= Task to complete =
Print every line of the listing below, starting with the line that holds "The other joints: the" and going on through the line that holds "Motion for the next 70", both included, and print nothing else.
□ □ □
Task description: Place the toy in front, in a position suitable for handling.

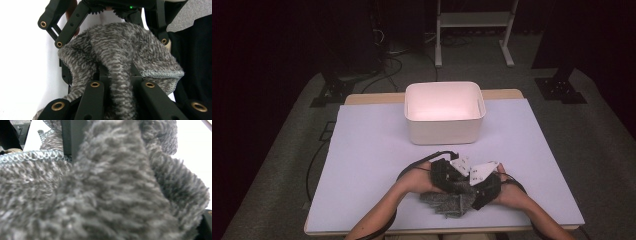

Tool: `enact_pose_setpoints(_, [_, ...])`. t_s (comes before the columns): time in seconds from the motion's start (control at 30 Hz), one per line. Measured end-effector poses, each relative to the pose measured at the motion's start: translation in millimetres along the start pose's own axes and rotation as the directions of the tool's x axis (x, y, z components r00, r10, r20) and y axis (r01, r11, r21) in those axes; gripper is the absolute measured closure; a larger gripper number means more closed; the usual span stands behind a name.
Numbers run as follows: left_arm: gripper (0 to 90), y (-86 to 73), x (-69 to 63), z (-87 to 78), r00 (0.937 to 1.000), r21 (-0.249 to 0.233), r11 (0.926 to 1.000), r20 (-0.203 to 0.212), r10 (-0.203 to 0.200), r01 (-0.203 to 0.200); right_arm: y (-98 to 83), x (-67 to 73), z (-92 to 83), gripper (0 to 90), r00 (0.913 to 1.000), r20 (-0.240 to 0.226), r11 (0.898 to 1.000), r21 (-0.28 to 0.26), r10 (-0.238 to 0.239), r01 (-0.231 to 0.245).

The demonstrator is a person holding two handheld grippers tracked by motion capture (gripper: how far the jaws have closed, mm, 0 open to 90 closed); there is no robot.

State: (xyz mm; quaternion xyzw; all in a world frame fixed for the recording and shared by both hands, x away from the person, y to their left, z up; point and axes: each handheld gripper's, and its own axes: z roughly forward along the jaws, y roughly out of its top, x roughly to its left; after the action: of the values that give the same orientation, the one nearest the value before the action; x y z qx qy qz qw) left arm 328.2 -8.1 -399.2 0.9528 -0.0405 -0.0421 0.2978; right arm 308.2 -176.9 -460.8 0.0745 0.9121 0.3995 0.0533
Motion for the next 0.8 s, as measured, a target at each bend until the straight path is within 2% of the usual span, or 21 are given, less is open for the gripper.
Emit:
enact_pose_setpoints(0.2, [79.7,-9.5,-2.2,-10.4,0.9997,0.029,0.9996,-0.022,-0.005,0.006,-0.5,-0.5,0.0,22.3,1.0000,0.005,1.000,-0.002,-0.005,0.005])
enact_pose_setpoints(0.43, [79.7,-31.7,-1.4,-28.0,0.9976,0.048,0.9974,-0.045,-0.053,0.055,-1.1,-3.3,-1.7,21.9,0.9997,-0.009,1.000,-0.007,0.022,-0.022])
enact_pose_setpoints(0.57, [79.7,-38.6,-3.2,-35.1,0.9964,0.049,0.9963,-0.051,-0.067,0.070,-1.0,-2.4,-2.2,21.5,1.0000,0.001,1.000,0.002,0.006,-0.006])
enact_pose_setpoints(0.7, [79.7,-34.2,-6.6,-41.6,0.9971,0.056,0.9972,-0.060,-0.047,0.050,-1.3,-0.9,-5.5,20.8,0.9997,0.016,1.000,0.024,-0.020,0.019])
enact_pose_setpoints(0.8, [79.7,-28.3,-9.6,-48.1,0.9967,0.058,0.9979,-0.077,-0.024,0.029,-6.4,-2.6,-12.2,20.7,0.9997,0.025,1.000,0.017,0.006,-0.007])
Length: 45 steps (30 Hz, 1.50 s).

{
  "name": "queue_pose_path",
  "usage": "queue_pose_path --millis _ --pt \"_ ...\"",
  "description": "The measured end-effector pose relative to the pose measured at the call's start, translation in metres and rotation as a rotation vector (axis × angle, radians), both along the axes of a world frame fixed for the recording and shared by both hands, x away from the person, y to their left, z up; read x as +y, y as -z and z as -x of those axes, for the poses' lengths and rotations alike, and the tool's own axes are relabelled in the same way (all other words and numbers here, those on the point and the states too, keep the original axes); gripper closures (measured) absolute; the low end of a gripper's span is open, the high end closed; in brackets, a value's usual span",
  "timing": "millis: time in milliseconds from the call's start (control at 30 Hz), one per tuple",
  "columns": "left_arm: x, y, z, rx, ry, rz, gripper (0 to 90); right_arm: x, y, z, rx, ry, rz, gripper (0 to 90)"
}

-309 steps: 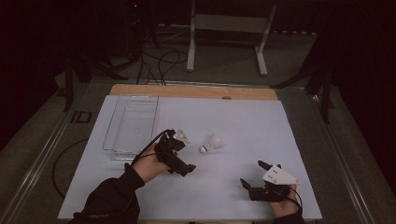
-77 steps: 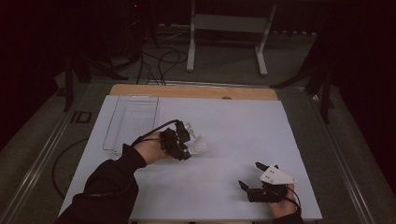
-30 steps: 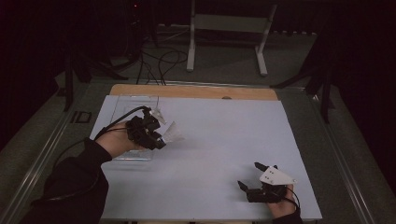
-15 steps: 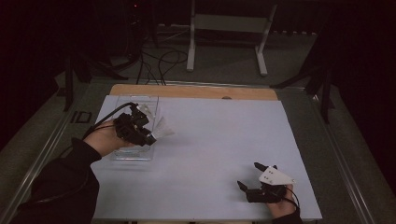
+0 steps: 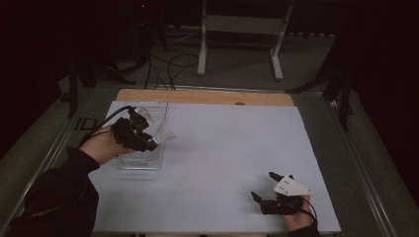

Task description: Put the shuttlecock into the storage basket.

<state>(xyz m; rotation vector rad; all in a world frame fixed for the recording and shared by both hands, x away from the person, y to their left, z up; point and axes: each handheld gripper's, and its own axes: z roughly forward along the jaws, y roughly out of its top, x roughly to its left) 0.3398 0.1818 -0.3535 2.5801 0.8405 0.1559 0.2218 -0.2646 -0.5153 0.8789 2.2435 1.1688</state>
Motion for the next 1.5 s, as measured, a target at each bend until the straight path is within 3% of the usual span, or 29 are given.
queue_pose_path --millis 667,1300,1500 --pt "0.043 -0.01 0.001 -0.008 -0.104 -0.004 65.9 0.0 0.0 0.0 0.0 0.001 0.003 9.6" --pt "0.079 -0.006 0.002 -0.006 -0.182 0.012 65.9 0.001 0.0 0.0 0.001 -0.003 0.004 9.6" --pt "0.09 -0.004 0.002 -0.01 -0.229 0.016 65.9 0.001 0.0 0.0 0.0 -0.001 0.003 9.6"
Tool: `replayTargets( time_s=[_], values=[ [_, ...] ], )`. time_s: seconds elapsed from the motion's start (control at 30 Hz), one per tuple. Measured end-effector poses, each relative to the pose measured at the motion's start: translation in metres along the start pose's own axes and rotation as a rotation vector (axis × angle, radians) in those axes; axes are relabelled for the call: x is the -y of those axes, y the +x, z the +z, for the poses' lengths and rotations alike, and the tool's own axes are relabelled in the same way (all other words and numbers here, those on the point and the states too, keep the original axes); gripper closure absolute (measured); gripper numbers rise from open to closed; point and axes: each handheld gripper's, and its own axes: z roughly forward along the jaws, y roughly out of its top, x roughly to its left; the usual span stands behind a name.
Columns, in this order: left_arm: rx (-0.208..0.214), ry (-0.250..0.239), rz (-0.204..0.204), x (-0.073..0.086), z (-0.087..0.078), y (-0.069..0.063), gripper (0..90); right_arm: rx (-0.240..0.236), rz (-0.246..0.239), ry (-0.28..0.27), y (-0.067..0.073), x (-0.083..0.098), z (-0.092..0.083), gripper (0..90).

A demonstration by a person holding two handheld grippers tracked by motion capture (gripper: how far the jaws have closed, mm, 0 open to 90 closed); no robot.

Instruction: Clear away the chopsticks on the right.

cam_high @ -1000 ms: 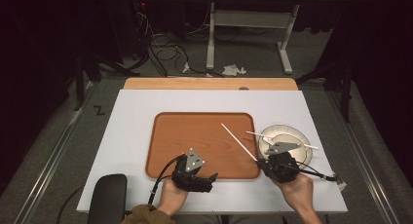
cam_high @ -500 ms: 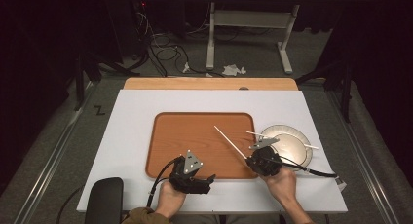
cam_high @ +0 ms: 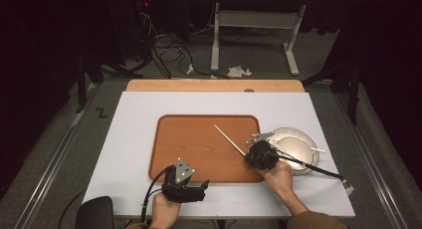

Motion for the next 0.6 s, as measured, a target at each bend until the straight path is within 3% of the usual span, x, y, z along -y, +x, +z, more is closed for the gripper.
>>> replayTargets(
  time_s=[0.03, 0.07, 0.13, 0.37, 0.47, 0.6],
  values=[
    [0.0, 0.0, 0.0, 0.0, 0.0, 0.0, 16.3, 0.0, 0.0, 0.0, 0.0, 0.0, 0.0, 84.4],
    [-0.011, -0.004, -0.008, 0.001, -0.003, 0.0, 16.3, 0.048, 0.005, 0.007, -0.003, 0.0, 0.0, 83.9],
    [-0.016, -0.004, -0.006, 0.003, -0.006, 0.001, 16.3, 0.068, 0.024, 0.007, -0.003, 0.0, 0.0, 83.8],
    [-0.022, -0.002, -0.015, 0.005, -0.007, 0.001, 16.3, 0.074, 0.024, -0.006, -0.002, 0.002, 0.0, 83.1],
    [-0.014, 0.005, -0.011, 0.005, -0.005, 0.0, 16.3, 0.095, 0.018, -0.011, -0.001, 0.004, -0.002, 76.3],
    [-0.013, 0.006, -0.007, 0.004, -0.005, 0.0, 16.3, 0.08, 0.006, -0.048, 0.002, 0.006, -0.011, 74.3]
  ],
)
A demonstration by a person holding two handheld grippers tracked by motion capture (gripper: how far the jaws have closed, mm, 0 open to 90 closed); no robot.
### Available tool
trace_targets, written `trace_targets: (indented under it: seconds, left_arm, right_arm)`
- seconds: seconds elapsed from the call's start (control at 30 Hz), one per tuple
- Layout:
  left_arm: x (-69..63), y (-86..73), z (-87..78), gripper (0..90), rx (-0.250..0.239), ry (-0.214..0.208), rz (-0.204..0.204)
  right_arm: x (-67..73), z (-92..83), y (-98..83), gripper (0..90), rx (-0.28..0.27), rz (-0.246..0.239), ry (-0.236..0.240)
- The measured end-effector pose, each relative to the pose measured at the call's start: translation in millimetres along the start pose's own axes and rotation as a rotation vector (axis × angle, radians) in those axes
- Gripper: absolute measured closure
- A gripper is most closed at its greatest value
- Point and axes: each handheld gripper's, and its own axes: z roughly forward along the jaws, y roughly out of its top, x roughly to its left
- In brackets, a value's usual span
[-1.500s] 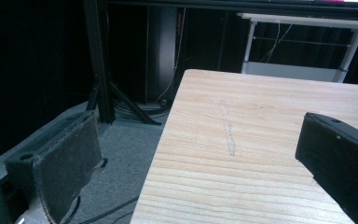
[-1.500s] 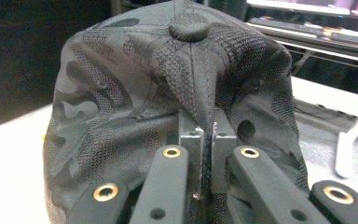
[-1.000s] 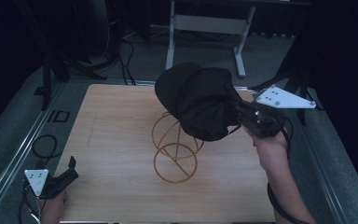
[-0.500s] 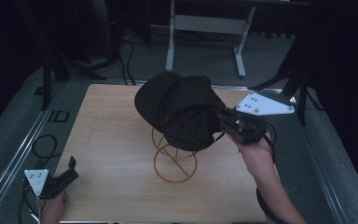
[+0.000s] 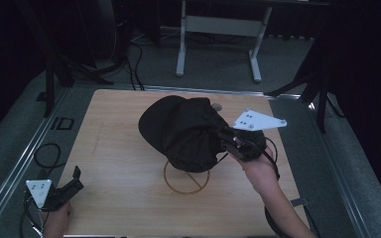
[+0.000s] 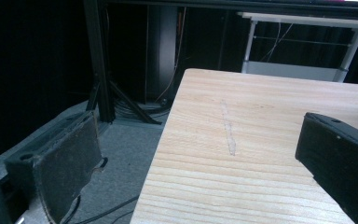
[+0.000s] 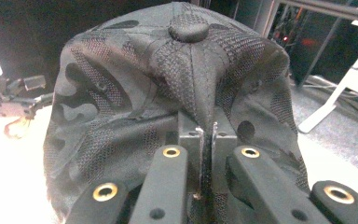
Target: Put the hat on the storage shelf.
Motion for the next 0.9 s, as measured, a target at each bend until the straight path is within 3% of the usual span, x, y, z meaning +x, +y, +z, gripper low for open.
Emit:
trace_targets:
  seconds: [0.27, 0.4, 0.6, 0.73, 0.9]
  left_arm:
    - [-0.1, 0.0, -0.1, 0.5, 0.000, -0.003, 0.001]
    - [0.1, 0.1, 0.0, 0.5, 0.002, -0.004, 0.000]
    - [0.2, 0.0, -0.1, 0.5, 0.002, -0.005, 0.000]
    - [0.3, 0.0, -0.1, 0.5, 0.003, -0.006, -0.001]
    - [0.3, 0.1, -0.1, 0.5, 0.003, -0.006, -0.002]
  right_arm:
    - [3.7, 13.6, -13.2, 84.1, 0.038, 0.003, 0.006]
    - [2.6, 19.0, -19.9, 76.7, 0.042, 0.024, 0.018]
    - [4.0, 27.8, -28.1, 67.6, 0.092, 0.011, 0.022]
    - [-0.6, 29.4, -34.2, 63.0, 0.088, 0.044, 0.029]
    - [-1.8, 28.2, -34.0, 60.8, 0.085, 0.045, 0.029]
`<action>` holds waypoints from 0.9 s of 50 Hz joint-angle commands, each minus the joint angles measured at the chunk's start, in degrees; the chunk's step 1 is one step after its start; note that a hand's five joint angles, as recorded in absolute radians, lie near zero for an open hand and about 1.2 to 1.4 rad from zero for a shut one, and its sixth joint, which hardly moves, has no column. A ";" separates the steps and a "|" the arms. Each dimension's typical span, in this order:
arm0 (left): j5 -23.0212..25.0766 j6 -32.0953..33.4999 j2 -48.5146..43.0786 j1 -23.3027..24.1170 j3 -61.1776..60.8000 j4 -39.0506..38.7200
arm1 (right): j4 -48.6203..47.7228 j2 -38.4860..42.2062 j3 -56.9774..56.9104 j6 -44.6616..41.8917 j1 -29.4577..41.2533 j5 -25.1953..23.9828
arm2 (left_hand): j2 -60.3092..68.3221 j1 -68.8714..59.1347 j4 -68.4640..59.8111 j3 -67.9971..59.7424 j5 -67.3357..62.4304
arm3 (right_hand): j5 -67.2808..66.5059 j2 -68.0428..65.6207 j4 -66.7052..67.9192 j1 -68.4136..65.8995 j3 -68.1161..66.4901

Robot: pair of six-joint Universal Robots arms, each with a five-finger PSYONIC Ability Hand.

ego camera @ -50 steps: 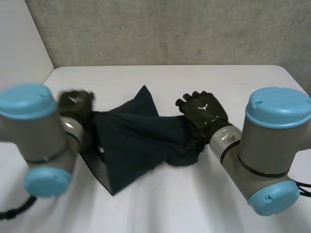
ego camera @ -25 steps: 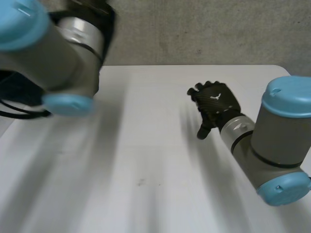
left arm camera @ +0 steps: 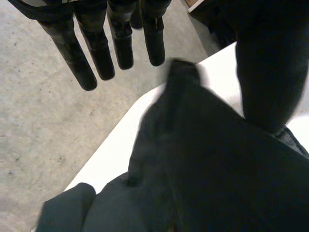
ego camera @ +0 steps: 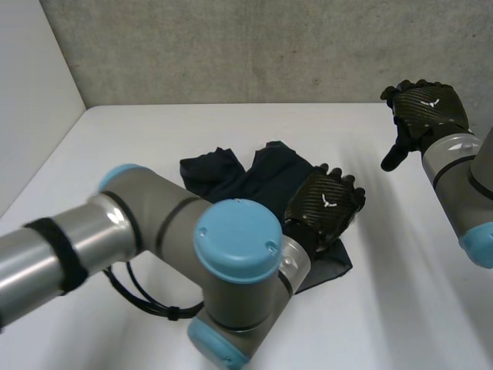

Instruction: Fold the shorts.

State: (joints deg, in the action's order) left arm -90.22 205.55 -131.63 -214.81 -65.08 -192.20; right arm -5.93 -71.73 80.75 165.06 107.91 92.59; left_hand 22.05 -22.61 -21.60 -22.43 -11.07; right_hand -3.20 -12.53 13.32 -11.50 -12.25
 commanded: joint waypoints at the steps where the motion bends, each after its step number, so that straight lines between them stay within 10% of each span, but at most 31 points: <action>1: -0.04 -0.67 14.37 -2.89 -7.51 1.74 | 1.97 0.10 -0.59 -0.26 0.28 -1.88 | -2.92 3.48 2.47 3.30 1.94 | 3.20 2.53 -3.32 1.50 2.25; 22: -0.22 -5.86 26.87 -18.18 -15.52 1.65 | 19.82 3.35 0.11 0.26 2.48 -11.03 | -5.78 6.34 5.33 6.16 4.80 | 3.20 2.53 -3.32 1.50 2.25; 26: -0.22 -5.86 24.06 -20.47 -16.40 1.74 | 17.01 6.94 0.29 -0.53 3.62 -10.59 | -5.78 6.34 5.33 6.16 4.80 | -23.03 -23.71 22.91 -24.74 -23.99; 29: -0.39 -5.86 22.56 -21.35 -17.19 1.74 | 12.88 9.76 -0.68 -0.79 3.71 -10.32 | -5.78 6.34 5.33 6.16 4.80 | -66.69 -67.37 66.58 -68.40 -67.65; 45: -0.04 -5.86 22.39 -24.34 -21.41 1.30 | -5.40 28.65 -27.74 -19.94 -1.56 1.37 | -6.95 7.52 6.50 7.33 5.98 | -66.80 -67.47 66.68 -68.50 -67.75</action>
State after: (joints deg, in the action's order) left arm -90.32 199.67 -109.36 -238.79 -86.06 -190.74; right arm -6.53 -51.52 64.41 154.85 110.06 89.61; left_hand 16.79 -17.62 -16.86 -17.45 -5.93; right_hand -55.08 -65.85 68.06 -55.21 -67.46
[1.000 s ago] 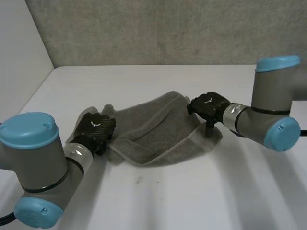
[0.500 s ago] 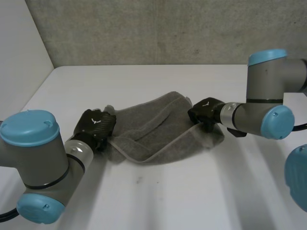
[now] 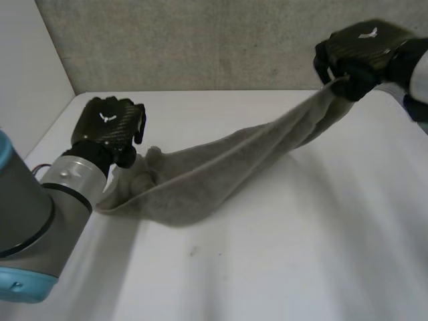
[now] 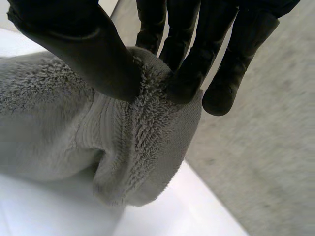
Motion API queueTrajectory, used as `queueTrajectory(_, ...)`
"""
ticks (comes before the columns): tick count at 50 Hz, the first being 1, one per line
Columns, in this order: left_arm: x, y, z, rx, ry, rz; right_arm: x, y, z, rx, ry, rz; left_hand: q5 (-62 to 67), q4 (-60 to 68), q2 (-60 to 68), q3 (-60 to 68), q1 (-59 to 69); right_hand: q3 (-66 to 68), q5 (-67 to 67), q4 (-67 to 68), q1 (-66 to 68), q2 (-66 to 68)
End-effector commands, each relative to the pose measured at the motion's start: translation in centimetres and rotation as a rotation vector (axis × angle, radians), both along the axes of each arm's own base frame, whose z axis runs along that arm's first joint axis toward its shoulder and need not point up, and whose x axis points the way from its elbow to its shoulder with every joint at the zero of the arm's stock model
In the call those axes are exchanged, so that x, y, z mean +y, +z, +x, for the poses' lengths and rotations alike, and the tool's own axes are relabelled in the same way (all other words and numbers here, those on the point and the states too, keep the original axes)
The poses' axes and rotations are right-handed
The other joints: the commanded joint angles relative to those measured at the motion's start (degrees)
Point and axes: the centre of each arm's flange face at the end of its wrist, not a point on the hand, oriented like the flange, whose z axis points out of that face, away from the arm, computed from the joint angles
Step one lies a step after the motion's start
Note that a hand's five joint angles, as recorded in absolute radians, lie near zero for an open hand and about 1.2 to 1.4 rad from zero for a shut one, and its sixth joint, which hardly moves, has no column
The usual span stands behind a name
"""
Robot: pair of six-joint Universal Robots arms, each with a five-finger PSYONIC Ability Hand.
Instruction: Fold the towel.
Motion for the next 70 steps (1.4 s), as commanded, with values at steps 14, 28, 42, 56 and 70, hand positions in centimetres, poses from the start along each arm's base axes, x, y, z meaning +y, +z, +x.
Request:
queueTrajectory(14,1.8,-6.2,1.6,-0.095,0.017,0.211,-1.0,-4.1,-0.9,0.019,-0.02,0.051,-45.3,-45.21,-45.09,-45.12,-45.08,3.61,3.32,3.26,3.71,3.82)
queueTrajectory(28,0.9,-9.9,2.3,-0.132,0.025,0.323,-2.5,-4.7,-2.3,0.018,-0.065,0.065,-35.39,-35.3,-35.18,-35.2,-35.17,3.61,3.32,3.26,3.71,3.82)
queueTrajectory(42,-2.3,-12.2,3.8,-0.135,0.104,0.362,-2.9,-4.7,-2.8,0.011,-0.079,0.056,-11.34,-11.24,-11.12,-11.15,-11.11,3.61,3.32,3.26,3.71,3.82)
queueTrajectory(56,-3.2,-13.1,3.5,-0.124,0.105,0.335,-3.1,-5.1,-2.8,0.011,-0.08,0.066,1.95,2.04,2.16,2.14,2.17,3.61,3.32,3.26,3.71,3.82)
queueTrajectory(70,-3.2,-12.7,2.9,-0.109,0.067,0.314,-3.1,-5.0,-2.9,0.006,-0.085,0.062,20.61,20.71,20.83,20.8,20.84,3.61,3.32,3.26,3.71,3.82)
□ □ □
= Solution to the problem =
The other joints: the commanded joint angles relative to those measured at the motion's start (degrees)
Point and axes: the centre of each arm's flange face at the end of its wrist, not a point on the hand, oriented like the flange, whose z axis points out of that face, away from the arm, computed from the joint angles
Step one lies a step after the motion's start
Note that a hand's five joint angles, as recorded in absolute radians, lie near zero for an open hand and about 1.2 to 1.4 rad from zero for a shut one, and its sixth joint, which hardly moves, has no column
The usual span stands behind a name
"""
Robot: pair of six-joint Universal Robots arms, each with a five-finger PSYONIC Ability Hand.
Instruction: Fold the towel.
Motion for the next 70 steps (1.4 s), as commanded, with values at steps 14, 28, 42, 56 and 70, hand positions in centimetres, poses from the start along each arm's base axes, x, y, z meaning +y, +z, +x.

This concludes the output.